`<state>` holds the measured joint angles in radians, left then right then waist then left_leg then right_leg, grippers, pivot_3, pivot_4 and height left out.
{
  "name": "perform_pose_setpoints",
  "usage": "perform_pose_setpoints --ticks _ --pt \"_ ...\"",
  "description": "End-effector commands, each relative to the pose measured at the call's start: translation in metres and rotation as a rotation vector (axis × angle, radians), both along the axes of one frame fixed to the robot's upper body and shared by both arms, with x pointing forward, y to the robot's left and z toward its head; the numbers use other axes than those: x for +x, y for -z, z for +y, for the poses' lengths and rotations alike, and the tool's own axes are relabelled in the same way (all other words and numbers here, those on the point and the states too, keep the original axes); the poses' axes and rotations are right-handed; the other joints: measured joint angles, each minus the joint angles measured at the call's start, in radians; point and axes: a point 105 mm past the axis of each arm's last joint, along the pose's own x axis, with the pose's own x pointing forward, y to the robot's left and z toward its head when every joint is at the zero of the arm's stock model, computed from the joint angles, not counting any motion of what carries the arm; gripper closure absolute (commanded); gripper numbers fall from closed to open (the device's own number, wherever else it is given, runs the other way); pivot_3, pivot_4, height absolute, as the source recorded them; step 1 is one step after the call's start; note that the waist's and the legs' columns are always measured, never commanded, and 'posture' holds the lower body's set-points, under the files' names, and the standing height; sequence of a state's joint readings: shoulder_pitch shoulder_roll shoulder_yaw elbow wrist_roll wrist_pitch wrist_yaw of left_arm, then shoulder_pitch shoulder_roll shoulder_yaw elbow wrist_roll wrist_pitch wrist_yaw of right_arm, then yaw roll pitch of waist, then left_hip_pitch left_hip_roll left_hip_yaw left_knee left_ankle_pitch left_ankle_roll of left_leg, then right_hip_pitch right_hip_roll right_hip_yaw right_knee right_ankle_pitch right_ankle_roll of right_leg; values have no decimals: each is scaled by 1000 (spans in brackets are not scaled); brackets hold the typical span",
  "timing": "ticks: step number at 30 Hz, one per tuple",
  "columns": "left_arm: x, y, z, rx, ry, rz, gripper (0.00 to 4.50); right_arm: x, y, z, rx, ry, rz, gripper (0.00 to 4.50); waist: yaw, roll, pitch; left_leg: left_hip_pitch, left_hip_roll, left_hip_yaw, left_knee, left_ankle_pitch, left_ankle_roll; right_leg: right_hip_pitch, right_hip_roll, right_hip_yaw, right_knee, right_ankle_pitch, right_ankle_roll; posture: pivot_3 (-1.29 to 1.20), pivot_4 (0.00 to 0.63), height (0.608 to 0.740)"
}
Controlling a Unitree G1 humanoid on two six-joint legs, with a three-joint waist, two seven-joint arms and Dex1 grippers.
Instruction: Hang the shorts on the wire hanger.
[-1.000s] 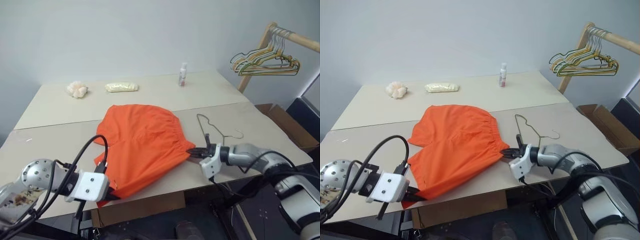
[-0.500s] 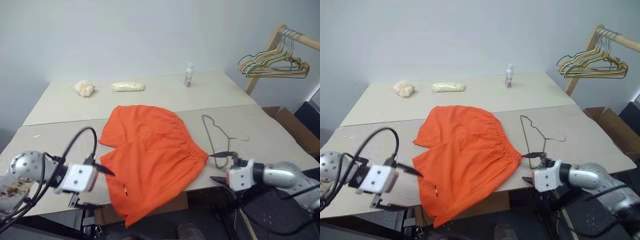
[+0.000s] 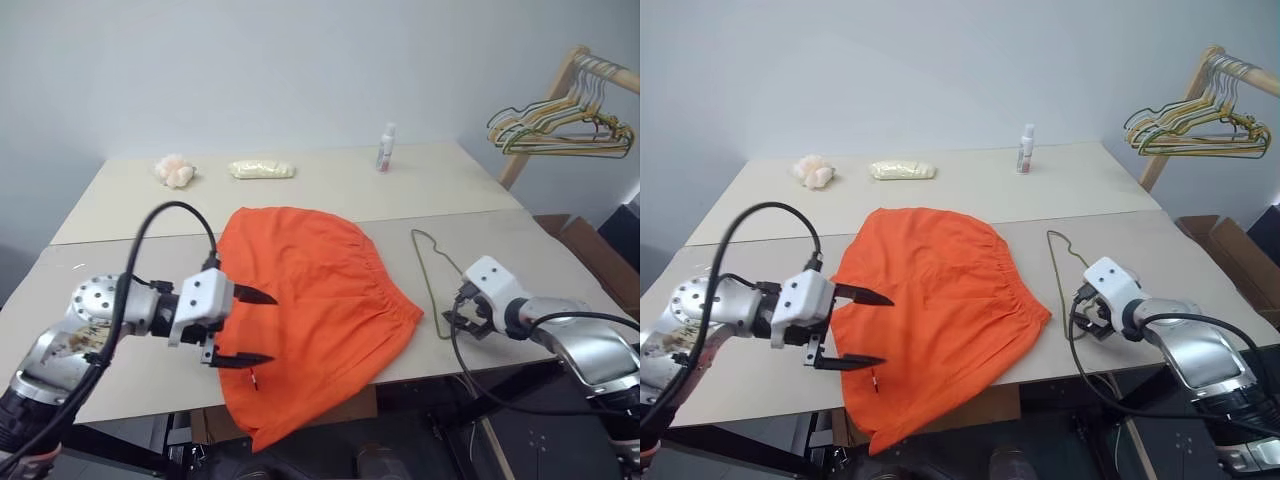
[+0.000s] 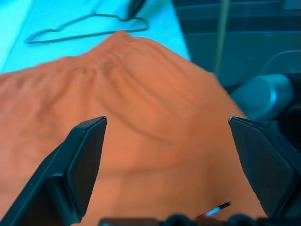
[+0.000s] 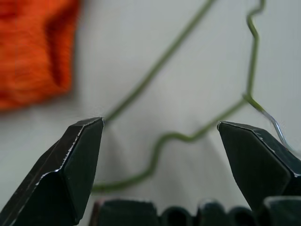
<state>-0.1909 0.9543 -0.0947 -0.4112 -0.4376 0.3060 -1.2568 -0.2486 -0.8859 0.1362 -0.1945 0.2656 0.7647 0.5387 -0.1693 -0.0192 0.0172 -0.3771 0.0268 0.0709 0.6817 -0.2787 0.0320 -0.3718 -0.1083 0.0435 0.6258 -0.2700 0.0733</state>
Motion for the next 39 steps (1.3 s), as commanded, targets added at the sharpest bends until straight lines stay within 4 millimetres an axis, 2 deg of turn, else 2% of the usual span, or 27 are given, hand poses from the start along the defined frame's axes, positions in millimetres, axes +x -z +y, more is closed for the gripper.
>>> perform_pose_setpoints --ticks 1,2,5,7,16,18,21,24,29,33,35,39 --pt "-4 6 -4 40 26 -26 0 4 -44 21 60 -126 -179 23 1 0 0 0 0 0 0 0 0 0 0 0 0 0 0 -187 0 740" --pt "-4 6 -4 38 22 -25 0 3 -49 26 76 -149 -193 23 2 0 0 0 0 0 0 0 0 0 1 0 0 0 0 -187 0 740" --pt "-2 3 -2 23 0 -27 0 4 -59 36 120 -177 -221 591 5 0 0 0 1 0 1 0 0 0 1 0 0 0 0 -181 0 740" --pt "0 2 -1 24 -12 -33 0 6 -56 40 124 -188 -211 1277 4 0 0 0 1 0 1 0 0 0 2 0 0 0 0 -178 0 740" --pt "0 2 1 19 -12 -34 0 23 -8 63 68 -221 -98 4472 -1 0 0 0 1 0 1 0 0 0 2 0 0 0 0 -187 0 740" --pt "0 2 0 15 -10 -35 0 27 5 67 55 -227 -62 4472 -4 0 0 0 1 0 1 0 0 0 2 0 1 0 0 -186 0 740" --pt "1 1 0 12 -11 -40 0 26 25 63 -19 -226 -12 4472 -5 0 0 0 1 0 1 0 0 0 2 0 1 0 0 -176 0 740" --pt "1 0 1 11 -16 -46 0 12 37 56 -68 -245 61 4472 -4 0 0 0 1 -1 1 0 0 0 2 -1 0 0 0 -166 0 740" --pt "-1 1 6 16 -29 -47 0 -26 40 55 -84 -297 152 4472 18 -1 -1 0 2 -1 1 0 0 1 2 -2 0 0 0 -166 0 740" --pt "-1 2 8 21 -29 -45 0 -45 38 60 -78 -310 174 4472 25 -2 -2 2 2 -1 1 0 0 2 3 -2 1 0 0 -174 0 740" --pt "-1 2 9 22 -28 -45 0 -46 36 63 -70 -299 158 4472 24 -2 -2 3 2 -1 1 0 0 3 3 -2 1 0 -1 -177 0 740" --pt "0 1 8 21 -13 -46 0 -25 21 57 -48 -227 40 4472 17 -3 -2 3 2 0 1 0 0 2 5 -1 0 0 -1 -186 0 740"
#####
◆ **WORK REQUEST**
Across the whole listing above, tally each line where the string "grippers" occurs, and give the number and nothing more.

◆ **REPLY TO THE TASK**
2